Work to complete:
Output the full listing exactly.

════

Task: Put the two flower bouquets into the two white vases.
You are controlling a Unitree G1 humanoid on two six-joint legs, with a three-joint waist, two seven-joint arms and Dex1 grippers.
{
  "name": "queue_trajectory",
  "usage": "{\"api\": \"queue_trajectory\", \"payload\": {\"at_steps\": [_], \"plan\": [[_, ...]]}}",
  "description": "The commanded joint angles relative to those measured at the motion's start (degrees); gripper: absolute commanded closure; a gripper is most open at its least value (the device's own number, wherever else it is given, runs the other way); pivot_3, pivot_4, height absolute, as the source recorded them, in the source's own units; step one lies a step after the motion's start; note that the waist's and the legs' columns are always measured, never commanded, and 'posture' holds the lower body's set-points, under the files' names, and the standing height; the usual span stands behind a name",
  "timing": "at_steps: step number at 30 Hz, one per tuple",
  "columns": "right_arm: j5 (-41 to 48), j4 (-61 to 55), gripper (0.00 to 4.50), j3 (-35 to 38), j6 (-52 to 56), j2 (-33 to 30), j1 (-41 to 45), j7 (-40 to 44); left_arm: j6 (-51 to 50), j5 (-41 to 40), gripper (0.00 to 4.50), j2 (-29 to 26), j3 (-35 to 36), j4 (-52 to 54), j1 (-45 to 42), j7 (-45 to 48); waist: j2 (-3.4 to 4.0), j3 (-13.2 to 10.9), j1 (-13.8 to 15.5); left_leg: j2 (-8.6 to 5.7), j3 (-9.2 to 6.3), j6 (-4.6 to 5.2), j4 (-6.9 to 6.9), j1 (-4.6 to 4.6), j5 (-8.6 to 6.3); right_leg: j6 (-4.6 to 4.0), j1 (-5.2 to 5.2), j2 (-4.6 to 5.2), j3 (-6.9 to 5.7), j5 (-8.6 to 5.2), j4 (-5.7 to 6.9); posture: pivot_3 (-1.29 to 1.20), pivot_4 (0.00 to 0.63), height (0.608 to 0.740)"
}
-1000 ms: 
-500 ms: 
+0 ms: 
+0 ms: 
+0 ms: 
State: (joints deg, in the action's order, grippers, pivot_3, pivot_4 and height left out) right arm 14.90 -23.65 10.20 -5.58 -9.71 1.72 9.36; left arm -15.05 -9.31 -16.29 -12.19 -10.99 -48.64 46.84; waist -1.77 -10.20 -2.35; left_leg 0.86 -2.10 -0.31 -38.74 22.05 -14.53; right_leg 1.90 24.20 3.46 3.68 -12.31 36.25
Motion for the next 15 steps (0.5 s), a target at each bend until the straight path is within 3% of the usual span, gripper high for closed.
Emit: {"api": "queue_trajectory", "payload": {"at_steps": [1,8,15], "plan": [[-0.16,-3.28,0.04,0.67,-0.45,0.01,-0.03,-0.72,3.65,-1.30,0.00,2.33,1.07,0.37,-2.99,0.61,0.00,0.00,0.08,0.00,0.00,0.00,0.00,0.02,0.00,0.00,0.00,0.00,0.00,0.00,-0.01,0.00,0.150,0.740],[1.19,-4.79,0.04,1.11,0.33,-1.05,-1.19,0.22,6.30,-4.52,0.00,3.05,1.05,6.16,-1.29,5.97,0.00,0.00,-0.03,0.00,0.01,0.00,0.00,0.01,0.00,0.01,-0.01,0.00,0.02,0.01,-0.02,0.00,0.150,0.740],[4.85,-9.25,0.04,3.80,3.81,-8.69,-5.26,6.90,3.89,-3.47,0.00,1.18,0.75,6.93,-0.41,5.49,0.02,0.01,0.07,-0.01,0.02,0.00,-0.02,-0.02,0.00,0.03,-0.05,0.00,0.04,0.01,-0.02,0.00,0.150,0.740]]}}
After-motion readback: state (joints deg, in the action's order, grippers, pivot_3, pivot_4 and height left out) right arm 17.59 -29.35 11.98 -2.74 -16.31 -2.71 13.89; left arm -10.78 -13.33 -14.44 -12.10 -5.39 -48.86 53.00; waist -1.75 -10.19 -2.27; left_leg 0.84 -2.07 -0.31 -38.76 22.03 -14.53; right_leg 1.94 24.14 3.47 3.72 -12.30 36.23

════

Output below:
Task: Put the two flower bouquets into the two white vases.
You are controlling a Unitree G1 humanoid on two six-joint legs, with a three-joint waist, two seven-joint arms and Dex1 grippers.
{
  "name": "queue_trajectory",
  "usage": "{\"api\": \"queue_trajectory\", \"payload\": {\"at_steps\": [_], \"plan\": [[_, ...]]}}",
  "description": "The commanded joint angles relative to those measured at the motion's start (degrees); gripper: absolute commanded closure; a gripper is most open at its least value (the device's own number, wherever else it is given, runs the other way); pivot_3, pivot_4, height absolute, as the source recorded them, in the source's own units; step one lies a step after the motion's start; note that the waist's and the legs' columns are always measured, never commanded, and 'posture' holds the lower body's set-points, under the files' names, and the standing height; the usual span stands behind a name",
  "timing": "at_steps: step number at 30 Hz, one per tuple",
  "columns": "right_arm: j5 (-41 to 48), j4 (-61 to 55), gripper (0.00 to 4.50), j3 (-35 to 38), j6 (-52 to 56), j2 (-33 to 30), j1 (-41 to 45), j7 (-40 to 44); left_arm: j6 (-51 to 50), j5 (-41 to 40), gripper (0.00 to 4.50), j2 (-29 to 26), j3 (-35 to 36), j4 (-52 to 54), j1 (-45 to 42), j7 (-45 to 48); waist: j2 (-3.4 to 4.0), j3 (-13.2 to 10.9), j1 (-13.8 to 15.5); left_leg: j2 (-8.6 to 5.7), j3 (-9.2 to 6.3), j6 (-4.6 to 5.2), j4 (-6.9 to 6.9), j1 (-4.6 to 4.6), j5 (-8.6 to 6.3); right_leg: j6 (-4.6 to 4.0), j1 (-5.2 to 5.2), j2 (-4.6 to 5.2), j3 (-6.9 to 5.7), j5 (-8.6 to 5.2), j4 (-5.7 to 6.9); posture: pivot_3 (-1.29 to 1.20), pivot_4 (0.00 to 0.63), height (0.608 to 0.740)"
}
-1000 ms: 
-500 ms: 
+0 ms: 
+0 ms: 
+0 ms: 
State: (joints deg, in the action's order, grippers, pivot_3, pivot_4 and height left out) right arm 14.90 -23.65 10.20 -5.58 -9.71 1.72 9.36; left arm -15.05 -9.31 -16.29 -12.19 -10.99 -48.64 46.84; waist -1.77 -10.20 -2.35; left_leg 0.86 -2.10 -0.31 -38.74 22.05 -14.53; right_leg 1.90 24.20 3.46 3.68 -12.31 36.25
Motion for the next 15 steps (0.5 s), a target at each bend until the straight path is within 3% of the usual span, gripper high for closed.
Emit: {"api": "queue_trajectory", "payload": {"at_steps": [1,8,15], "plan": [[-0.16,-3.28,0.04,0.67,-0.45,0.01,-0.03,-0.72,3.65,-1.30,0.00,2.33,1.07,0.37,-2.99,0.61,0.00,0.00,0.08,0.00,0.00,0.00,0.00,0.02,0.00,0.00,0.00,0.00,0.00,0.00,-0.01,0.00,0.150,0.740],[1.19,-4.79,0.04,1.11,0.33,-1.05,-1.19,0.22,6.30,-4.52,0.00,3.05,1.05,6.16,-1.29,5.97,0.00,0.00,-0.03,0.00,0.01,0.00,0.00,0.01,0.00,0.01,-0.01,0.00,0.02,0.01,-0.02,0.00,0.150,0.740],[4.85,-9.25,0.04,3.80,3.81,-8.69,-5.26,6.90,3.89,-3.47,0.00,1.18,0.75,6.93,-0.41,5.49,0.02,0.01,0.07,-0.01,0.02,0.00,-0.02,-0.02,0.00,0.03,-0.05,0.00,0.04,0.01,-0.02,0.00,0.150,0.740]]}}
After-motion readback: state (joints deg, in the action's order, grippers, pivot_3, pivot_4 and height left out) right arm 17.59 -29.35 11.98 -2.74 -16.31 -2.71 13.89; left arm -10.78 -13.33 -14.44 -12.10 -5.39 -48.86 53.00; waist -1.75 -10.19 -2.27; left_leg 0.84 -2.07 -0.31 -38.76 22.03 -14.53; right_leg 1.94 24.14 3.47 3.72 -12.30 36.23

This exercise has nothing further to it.